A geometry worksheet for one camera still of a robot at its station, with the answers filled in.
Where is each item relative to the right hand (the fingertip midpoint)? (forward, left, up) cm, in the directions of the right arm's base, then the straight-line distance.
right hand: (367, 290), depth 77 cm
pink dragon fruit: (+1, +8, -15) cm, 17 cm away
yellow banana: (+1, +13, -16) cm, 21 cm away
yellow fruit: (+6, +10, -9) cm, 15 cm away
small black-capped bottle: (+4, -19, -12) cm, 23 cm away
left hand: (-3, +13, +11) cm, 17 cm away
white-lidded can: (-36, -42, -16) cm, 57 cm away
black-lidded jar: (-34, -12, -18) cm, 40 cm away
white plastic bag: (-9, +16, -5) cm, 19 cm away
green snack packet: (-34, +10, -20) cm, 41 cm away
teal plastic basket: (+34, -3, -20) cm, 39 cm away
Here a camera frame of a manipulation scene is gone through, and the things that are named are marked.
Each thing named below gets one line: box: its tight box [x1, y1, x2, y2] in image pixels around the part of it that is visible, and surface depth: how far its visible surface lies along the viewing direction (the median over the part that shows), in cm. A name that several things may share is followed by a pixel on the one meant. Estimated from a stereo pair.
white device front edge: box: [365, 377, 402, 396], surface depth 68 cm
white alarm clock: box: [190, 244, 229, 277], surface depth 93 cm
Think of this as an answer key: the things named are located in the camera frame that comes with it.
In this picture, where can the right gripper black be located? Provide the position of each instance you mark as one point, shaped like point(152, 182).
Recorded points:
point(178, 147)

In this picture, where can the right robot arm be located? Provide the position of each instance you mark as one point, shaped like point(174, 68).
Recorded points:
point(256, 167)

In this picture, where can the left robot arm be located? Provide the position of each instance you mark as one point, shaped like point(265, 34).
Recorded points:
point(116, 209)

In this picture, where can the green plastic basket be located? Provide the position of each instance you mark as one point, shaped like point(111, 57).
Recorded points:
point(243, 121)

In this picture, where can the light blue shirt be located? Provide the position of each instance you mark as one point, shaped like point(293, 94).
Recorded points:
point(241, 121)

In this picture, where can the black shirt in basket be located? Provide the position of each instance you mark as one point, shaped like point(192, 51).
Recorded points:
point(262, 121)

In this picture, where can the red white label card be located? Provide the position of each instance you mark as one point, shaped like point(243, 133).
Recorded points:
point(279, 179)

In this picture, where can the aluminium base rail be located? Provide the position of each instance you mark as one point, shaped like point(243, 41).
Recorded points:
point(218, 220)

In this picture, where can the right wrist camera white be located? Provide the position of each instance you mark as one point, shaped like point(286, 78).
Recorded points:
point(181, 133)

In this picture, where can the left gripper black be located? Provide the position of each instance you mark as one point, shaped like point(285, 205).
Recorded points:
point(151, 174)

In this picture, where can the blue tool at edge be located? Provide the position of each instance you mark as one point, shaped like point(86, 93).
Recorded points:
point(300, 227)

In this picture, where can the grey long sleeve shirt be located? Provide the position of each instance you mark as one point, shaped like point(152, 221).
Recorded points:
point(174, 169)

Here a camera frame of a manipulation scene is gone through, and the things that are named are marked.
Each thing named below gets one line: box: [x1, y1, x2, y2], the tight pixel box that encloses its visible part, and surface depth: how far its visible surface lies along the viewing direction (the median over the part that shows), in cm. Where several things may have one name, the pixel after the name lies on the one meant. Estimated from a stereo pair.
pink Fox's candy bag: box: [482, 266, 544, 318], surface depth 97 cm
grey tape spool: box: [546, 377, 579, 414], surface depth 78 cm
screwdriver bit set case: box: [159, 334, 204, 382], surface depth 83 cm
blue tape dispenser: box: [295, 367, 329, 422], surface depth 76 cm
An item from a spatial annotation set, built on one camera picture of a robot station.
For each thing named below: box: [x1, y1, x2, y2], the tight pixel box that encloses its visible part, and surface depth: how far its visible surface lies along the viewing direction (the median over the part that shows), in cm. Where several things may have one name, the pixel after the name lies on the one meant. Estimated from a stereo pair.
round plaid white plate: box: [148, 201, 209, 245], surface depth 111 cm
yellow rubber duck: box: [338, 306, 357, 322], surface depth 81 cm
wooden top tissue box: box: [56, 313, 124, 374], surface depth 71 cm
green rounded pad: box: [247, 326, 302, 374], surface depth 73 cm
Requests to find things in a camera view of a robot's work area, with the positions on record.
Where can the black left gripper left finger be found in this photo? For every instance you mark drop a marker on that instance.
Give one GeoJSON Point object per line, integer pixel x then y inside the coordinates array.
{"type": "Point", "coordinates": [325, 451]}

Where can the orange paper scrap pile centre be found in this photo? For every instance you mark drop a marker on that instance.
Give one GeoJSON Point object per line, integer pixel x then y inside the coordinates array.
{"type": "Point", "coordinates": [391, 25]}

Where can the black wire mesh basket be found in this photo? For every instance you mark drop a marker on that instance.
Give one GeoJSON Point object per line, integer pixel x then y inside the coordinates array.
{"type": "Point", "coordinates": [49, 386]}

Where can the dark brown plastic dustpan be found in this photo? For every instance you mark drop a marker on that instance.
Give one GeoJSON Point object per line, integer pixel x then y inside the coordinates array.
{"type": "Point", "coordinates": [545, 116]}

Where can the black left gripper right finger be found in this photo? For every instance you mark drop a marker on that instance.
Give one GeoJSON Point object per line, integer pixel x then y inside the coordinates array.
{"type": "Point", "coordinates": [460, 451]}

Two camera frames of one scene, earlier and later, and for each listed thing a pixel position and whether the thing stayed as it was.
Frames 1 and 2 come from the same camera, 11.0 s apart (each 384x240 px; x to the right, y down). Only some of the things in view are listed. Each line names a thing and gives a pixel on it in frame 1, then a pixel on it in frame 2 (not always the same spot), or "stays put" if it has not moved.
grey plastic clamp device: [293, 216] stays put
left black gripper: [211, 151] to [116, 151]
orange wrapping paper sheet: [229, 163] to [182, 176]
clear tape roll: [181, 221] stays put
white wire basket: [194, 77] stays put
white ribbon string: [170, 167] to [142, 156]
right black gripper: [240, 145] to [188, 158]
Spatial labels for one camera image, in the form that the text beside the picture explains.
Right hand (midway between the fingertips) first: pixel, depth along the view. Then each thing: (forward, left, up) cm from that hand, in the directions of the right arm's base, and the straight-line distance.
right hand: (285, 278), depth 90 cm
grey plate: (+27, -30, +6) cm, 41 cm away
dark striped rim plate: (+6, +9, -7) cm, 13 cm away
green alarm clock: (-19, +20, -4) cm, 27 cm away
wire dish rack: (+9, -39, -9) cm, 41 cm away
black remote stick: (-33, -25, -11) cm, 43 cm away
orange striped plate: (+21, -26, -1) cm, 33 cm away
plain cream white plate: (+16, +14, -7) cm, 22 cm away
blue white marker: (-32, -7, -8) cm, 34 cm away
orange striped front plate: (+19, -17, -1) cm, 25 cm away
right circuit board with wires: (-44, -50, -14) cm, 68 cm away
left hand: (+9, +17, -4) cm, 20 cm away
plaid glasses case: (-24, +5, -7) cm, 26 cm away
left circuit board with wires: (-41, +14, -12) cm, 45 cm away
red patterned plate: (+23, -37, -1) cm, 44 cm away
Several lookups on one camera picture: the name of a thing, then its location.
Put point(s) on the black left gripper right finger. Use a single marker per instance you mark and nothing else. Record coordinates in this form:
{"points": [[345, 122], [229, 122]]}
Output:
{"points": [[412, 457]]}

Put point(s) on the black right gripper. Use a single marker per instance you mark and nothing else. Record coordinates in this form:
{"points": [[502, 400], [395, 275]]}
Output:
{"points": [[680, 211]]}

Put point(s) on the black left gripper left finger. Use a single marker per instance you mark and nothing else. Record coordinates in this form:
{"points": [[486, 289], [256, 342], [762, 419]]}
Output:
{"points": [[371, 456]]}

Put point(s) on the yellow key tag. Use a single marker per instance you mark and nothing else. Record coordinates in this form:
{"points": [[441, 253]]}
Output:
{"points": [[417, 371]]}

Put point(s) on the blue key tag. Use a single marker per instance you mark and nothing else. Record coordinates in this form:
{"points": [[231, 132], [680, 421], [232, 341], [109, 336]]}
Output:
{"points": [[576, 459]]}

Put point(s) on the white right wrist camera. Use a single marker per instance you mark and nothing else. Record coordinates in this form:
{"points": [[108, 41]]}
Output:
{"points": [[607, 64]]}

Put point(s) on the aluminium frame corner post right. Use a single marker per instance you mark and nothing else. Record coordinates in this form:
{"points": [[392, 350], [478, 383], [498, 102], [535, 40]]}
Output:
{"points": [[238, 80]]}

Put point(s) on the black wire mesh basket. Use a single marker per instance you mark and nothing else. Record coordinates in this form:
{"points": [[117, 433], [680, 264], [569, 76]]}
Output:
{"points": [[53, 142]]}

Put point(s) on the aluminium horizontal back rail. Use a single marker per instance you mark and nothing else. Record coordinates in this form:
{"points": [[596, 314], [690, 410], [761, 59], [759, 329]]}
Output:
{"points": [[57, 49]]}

■ ■ ■ ■

Problem ▸ If a line in the entries holds the string "shirt", count it, then state the total and nothing more.

Task output ▸ 3